処が近来は、右のような動機は殆んどないと言ってもいい。つい最近自殺した学生高利貸山崎某なる者の如きは、一時は成功してヤンやと言われたのも束の間で、遂に二進も三進もゆかなくなり、苦境を逃れんが為と謝罪の意味もあろうが、自殺の止むなきに至ったのであろう。併し乍らよく考えてみると、実は無責任極まると言うべきである。人にサンザ迷惑をかけておき乍ら、聊かの償いもせず彼の世へ逃避するのであるから、甚だしい怪しからん行為と言ってもいい。本当から言えば、身命を賭しても出来るだけ生きながらえて、迷惑の幾分なりとも償うべきであるに拘わらずそうしないのは、、寧ろ卑怯者と言ってもよかろう。又、近来話題に上る文士の自殺の如きも、無責任の譏りは免れ得まい。自己の不道徳による苦悩の清算からでもあろうが、死によって遺族や関係者に如何に不幸や迷惑を与えるかである。そうして特に言いたい事は、この種の自殺者に対し、社会の一部には讃美する者さえみらるるのであるが、この輩は寧ろ一種の罪悪を作ると言ってもいい。その証拠には、最近自殺した田中英光氏の如きは、太宰氏の墓前において自殺したに見ても、太宰氏の行為に憧れを持ったからであろう。それのみではない、太宰氏が玉川上流に投身した同じ場所で、その後数十人に上る追随者が出たのであるから、呆れざるを得ないのである。今以て、彼の数十年前華厳の滝へ飛込んだ藤村操の跡を追う者が絶えないという事等も、右をよく物語っているのである。

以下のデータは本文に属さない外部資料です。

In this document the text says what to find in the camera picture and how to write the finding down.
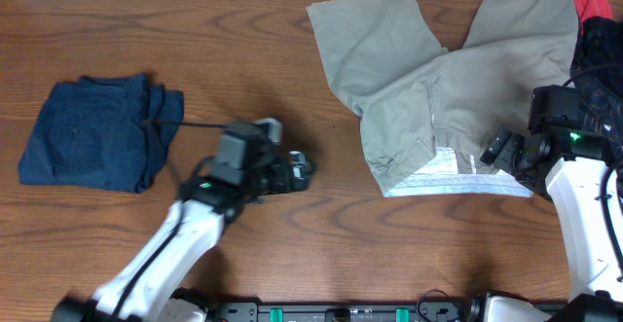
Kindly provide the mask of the khaki green shorts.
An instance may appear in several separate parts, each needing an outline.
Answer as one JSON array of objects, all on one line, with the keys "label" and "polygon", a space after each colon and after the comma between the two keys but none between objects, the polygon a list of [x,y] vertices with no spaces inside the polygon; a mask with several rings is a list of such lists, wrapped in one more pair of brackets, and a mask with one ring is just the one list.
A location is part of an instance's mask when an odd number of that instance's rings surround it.
[{"label": "khaki green shorts", "polygon": [[483,0],[449,51],[416,0],[333,0],[307,12],[329,89],[360,120],[365,160],[384,194],[439,148],[483,171],[498,131],[522,131],[535,88],[569,76],[573,0]]}]

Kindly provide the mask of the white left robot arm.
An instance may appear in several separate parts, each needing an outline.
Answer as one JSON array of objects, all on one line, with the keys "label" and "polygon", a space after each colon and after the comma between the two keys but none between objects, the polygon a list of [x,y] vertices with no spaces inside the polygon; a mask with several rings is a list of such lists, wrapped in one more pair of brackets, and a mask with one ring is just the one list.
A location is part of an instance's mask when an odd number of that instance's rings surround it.
[{"label": "white left robot arm", "polygon": [[64,298],[51,321],[155,321],[192,266],[216,246],[228,223],[256,197],[304,191],[315,172],[305,154],[271,156],[258,171],[260,189],[232,200],[210,200],[194,191],[218,191],[217,181],[199,172],[213,157],[196,166],[192,177],[179,188],[181,199],[170,208],[156,234],[113,280],[100,286],[89,301]]}]

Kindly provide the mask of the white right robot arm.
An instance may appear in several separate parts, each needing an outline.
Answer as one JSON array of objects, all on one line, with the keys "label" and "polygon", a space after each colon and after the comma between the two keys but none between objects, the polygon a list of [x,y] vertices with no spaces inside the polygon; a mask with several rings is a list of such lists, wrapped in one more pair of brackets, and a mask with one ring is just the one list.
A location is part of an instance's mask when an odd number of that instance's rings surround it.
[{"label": "white right robot arm", "polygon": [[615,171],[622,157],[599,135],[548,127],[524,137],[502,131],[481,160],[551,201],[568,261],[571,294],[542,309],[508,293],[474,298],[467,321],[619,321],[622,318],[622,211]]}]

次に、近来の自殺の原因に相当多いとされているヒロポンやアドルムの如き麻薬中毒であるが、これ等に対しても大いに反省の要がある。麻薬中毒の最初はただ一服であって、それが将来の生命とりになる事を徹底的に知らしむべきである。最近当局に於てもそれに気が附き、禁止の手段に出たが、寧ろ遅しというべきである。
以上、自殺行為は無責任極まるものであり、卑怯者であるという事を強調し、聊かの讃辞など与えないよう、特にジャーナリスト諸君に警告したいのである。本来宗教的から言えば、死人に鞭打つ事は宜しくない事ではあるが、今後出るであろう自殺者を未然に防ぐ意味から、敢えて自殺の不可を注意したのであるから、死者の霊もまた満足すると思うからである。